_ACTIVITY_
I would like the listing below retyped exactly, line by line.

_INFORMATION PROVIDED_
+ + +
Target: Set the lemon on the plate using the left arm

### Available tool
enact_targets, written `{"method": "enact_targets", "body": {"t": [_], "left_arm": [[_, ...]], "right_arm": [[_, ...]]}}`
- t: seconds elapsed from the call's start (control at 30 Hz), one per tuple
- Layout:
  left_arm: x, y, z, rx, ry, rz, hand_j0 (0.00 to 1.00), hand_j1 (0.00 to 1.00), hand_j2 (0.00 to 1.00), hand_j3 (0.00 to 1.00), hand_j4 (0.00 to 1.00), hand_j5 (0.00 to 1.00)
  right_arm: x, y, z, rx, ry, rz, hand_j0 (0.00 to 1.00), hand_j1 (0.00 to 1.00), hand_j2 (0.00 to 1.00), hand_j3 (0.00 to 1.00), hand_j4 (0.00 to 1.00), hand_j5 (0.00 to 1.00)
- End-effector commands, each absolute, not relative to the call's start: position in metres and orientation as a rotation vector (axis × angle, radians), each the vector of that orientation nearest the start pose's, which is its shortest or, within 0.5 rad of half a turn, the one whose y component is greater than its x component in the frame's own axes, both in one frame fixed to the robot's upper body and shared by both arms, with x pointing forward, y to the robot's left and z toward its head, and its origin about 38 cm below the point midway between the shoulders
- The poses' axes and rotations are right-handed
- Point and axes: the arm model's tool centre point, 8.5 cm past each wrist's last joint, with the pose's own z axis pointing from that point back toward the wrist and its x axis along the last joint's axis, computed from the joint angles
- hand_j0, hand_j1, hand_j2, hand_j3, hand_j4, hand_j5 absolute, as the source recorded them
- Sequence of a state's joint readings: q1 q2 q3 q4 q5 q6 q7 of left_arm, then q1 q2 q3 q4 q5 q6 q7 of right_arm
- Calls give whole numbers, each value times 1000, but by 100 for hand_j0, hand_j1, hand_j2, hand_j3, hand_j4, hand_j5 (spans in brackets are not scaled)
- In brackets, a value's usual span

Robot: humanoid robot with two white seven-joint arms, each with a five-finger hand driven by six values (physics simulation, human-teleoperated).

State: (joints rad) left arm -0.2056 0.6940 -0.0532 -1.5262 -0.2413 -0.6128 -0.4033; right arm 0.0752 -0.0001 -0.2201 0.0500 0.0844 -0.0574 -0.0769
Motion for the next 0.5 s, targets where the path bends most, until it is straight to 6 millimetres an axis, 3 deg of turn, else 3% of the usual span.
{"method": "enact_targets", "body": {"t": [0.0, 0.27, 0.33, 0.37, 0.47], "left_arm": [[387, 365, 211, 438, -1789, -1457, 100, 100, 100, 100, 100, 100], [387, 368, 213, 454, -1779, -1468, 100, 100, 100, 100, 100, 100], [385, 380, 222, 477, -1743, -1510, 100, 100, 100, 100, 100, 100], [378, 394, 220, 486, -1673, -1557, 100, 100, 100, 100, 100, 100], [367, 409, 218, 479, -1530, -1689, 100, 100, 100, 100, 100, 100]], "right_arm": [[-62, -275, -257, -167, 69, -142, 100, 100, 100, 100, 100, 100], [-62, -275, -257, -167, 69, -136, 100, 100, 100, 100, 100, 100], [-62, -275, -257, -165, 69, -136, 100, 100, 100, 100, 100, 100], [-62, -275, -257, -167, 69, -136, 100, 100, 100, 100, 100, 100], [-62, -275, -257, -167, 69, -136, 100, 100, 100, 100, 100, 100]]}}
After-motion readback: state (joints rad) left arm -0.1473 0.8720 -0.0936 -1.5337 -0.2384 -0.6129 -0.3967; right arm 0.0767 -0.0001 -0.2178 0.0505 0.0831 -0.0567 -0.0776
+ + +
_RESPONSE BOX_
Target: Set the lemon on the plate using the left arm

### Available tool
enact_targets, written `{"method": "enact_targets", "body": {"t": [_], "left_arm": [[_, ...]], "right_arm": [[_, ...]]}}`
- t: seconds elapsed from the call's start (control at 30 Hz), one per tuple
- Layout:
  left_arm: x, y, z, rx, ry, rz, hand_j0 (0.00 to 1.00), hand_j1 (0.00 to 1.00), hand_j2 (0.00 to 1.00), hand_j3 (0.00 to 1.00), hand_j4 (0.00 to 1.00), hand_j5 (0.00 to 1.00)
  right_arm: x, y, z, rx, ry, rz, hand_j0 (0.00 to 1.00), hand_j1 (0.00 to 1.00), hand_j2 (0.00 to 1.00), hand_j3 (0.00 to 1.00), hand_j4 (0.00 to 1.00), hand_j5 (0.00 to 1.00)
- End-effector commands, each absolute, not relative to the call's start: position in metres and orientation as a rotation vector (axis × angle, radians), each the vector of that orientation nearest the start pose's, which is its shortest or, within 0.5 rad of half a turn, the one whose y component is greater than its x component in the frame's own axes, both in one frame fixed to the robot's upper body and shared by both arms, with x pointing forward, y to the robot's left and z toward its head, and its origin about 38 cm below the point midway between the shoulders
- The poses' axes and rotations are right-handed
- Point and axes: the arm model's tool centre point, 8.5 cm past each wrist's last joint, with the pose's own z axis pointing from that point back toward the wrist and its x axis along the last joint's axis, computed from the joint angles
- hand_j0, hand_j1, hand_j2, hand_j3, hand_j4, hand_j5 absolute, as the source recorded them
- Sequence of a state's joint readings: q1 q2 q3 q4 q5 q6 q7 of left_arm, then q1 q2 q3 q4 q5 q6 q7 of right_arm
- Calls give whole numbers, each value times 1000, but by 100 for hand_j0, hand_j1, hand_j2, hand_j3, hand_j4, hand_j5 (spans in brackets are not scaled)
- In brackets, a value's usual span

Robot: humanoid robot with two white seven-joint arms, each with a five-finger hand driven by six values (physics simulation, human-teleoperated).

State: (joints rad) left arm -0.2056 0.6940 -0.0532 -1.5262 -0.2413 -0.6128 -0.4033; right arm 0.0752 -0.0001 -0.2201 0.0500 0.0844 -0.0574 -0.0769
Motion for the next 0.5 s, targets where the path bends most, until it is straight to 6 millimetres an axis, 3 deg of turn, else 3% of the usual span.
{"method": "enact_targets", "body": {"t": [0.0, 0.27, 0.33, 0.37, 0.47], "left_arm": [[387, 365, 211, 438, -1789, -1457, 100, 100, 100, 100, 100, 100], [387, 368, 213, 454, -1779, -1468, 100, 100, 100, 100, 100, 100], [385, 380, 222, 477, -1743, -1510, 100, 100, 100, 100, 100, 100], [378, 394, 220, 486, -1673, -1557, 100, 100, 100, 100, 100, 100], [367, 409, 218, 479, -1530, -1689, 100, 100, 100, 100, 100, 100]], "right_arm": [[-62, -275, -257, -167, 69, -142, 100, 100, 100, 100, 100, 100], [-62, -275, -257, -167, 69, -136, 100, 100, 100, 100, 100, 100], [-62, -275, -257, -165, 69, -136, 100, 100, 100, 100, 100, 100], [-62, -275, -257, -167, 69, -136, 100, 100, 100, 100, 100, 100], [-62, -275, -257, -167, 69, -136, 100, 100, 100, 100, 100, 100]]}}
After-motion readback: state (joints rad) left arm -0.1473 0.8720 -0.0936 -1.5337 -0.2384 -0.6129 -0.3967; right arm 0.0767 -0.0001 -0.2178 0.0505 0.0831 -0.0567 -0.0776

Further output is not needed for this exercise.